Em maio passado o cineasta confidenciava em entrevista: Peguei um barco em Marselha e me vi na Argélia, na aldeia de onde vem meu pai, que é uma região montanhosa, onde neva. Minha mãe faleceu em 2015, mas ela me acompanha nessa jornada como uma espécie de companheira imaginária. Filmei toda a viagem, construindo um filme (…) tão íntimo e pessoal (…).

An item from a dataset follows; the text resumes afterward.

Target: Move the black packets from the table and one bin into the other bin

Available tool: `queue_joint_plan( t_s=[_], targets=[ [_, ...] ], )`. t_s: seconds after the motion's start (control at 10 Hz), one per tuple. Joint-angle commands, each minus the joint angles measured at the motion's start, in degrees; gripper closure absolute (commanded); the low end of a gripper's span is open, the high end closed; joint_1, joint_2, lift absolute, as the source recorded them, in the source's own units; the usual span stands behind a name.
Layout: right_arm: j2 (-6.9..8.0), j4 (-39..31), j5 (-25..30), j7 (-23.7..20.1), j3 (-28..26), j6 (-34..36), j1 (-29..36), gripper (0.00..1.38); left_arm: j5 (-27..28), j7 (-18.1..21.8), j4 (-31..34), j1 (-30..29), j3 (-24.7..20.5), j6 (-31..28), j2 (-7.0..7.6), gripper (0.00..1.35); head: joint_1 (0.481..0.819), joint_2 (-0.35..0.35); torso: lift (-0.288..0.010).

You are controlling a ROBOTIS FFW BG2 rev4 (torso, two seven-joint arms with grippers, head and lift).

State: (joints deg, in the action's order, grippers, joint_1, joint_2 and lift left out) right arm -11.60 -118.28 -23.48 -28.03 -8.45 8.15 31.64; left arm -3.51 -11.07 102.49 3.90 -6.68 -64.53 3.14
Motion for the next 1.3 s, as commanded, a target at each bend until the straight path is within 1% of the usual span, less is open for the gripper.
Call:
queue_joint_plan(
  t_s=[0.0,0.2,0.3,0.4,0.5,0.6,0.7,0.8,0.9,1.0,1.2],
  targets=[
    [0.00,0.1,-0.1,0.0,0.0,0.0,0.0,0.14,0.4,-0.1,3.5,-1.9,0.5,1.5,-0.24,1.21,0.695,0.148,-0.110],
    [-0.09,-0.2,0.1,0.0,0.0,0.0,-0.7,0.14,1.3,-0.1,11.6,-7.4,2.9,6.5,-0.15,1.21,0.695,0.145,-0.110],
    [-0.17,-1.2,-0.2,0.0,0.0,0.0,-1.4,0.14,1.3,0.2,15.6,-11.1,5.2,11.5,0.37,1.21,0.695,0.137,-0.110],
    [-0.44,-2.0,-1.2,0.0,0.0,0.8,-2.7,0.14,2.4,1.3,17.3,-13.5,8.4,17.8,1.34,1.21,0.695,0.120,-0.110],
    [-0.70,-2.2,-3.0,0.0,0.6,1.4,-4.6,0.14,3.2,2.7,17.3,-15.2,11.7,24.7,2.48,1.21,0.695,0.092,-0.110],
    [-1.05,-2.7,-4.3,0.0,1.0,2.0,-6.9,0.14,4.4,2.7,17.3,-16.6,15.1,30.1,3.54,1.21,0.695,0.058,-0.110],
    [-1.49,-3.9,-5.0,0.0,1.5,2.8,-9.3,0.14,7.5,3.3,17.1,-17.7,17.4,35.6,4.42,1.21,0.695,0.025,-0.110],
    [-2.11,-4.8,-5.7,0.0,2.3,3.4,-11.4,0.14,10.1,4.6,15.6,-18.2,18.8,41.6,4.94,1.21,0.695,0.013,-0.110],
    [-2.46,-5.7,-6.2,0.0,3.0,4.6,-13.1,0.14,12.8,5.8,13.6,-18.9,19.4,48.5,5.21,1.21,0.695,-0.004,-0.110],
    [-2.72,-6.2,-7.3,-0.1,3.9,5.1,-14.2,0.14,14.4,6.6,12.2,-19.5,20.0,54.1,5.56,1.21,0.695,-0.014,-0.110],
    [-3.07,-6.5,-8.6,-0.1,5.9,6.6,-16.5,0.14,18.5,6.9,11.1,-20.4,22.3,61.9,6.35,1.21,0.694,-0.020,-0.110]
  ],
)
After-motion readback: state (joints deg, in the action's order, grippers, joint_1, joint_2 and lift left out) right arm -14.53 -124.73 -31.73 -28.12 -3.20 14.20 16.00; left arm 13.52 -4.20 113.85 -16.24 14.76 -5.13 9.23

O filme é narrado pelo próprio Karim, que lê como que fosse uma carta escrita, para a sua mãe, já falecida, transformando-a assim na sua companheira imaginária de viagem, primeiro vagueando pelas ruas de Argel, a capital e depois por Cabília, ao encontro de pessoas desconhecidas e lugares comuns. Ao mesmo tempo, o cineasta vai relatando e comentando episódios essa jornada, (que aparentemente fez sozinho), reactivando as suas memórias pessoais e familiares, revelando os muitos sentimentos contraditórios, que marcam o seu percurso e da sua família; e também à procura as suas raízes, no contacto com as pessoas e com vontade de manter presentes essas tradições, como é o caso da belíssima lenda (e das imagens que a ilustram) da criação da aldeia natal do pai, contada pela Inês, a sua jovem parente. Assim entre registros da viagem, filmagens caseiras, fotografias de família e actuais, arquivos históricos e excertos de filme em super-8, o ‘Marinheiro das Montanhas’ faz um fina narrativa, (a montagem é extraordinária) entre a história de amor dos pais, a Guerra de Independência Argelina, as memórias de infância e os mais variados contrastes entre as cidades de Cabília (Argélia) e Fortaleza, cidade natal de Karim e da sua mãe, Iracema. O cineasta trata-a quase como a figura da lenda do Ceará, que inspirou o romance de José de Alencar, e que uma vez quando era pequeno a mãe lhe contou, em vez de contar a verdade sobre o pai. Atenção também à notável e cuidada banda-sonora, que acompanha a sucessiva e por vezes inesperada sucessão de imagens de cores fortes e a conversa suave com as pessoas. Enfim ‘Marinheiro das Montanhas’ é um dos melhores filmes do Festival, apresentado fora da competição, calorosamente aplaudido na sessão oficial e com um longo discurso do cineasta pela defesa da democracia, da liberdade e do cinema brasileiro. Após isso, os artistas brasileiros presentes, fizeram um protesto contra o governo de Jair Bolsonaro, e a sua indiferença perante as milhares de vítimas da Covid-19, do alto da passadeira vermelha.